Label structure for a keras model with multiple outputs


I have a keras model that inputs a simple array and outputs two values (x and y) that belong to 5 possible categories (encoded as one-hot), with a custom loss function. I know that you have to set the loss function for each desired output value, which I did in my script.

I initialized the model like this:

inputs = keras.Input(shape=(14))
middle = layers.Dense(10,activation="relu")(inputs)
out_x = layers.Dense(5,activation="sigmoid")(middle)
out_y = layers.Dense(5,activation="sigmoid")(middle)
model = keras.Model(inputs=inputs,outputs={"x":out_x,"y":out_y})

model.compile(optimizer="adam",loss={"x":custom_loss,"y":custom_loss},metrics=["accuracy"])

I then tried to make an array of input data and labels.
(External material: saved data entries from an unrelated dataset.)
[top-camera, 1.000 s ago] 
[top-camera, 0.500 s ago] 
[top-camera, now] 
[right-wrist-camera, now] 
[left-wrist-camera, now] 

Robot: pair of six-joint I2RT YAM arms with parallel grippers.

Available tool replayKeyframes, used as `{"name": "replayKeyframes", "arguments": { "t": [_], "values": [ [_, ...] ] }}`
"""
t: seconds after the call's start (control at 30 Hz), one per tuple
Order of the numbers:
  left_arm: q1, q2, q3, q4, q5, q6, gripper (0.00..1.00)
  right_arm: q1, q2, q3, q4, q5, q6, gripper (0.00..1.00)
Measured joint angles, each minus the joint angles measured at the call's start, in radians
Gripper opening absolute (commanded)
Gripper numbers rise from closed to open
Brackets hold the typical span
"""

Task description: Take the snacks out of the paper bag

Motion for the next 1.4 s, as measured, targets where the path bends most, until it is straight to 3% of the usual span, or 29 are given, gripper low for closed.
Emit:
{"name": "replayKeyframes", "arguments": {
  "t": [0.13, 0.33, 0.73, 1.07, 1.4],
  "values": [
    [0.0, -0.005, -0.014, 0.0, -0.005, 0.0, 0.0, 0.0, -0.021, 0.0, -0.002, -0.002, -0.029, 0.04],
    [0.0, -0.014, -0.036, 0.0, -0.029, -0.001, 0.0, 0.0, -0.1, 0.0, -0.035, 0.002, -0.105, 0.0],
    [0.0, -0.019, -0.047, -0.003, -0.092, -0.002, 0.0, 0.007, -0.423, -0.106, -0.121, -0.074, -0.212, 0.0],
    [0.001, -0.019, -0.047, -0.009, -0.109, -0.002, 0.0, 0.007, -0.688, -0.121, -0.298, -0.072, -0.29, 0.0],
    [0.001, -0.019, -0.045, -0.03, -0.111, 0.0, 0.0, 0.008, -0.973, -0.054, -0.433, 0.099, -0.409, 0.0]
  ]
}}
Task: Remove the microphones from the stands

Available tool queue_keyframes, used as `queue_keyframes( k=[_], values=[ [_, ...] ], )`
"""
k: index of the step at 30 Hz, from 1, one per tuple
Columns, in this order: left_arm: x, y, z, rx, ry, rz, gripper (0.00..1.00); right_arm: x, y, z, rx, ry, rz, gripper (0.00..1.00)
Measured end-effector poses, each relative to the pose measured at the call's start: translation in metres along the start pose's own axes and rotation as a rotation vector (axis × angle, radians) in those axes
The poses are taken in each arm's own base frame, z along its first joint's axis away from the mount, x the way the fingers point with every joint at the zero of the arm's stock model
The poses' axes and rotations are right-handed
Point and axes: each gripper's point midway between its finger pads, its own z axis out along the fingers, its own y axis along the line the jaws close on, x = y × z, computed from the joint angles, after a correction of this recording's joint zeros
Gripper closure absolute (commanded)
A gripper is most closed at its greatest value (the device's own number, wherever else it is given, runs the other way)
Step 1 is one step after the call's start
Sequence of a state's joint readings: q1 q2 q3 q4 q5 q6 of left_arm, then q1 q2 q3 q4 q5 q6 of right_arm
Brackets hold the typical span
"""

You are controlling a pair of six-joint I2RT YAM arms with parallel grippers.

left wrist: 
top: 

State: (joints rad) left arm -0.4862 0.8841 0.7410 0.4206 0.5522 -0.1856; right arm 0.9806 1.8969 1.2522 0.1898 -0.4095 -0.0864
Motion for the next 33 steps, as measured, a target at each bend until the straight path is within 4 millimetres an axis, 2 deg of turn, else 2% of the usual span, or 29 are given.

The labels were laid out as such:

[
    {"x":[0,0,1,0,0],"y":[1,0,0,0,0]},
    ...
]

but when I tried to use model.fit(training_data,labels) it gave me an error that was several hundreds of repetitions of the number 5 and then Make sure all arrays contain the same number of samples.

What should my labels look like if I want my model to have multiple outputs?


Solution

    • In your code,you need to provide the labels in a dict format, where each output is associated with its corresponding label. so you have two outputs ("x" and "y"), the labels should be structured as follows:
    labels = {
        "x": [
            [0, 0, 1, 0, 0],
            ...
        ],
        "y": [
            [1, 0, 0, 0, 0],
            ...
        ]
    }
    
    • Each output label is represented as a separate list within the dict. but make that length of each list should match the number of samples in your training data.
    • To train your model using the provided labels, you can use the model.fit()
    model.fit(training_data, labels, ...)
    
    • Also to make sure that your custom loss function is compatible with the shape of your output data.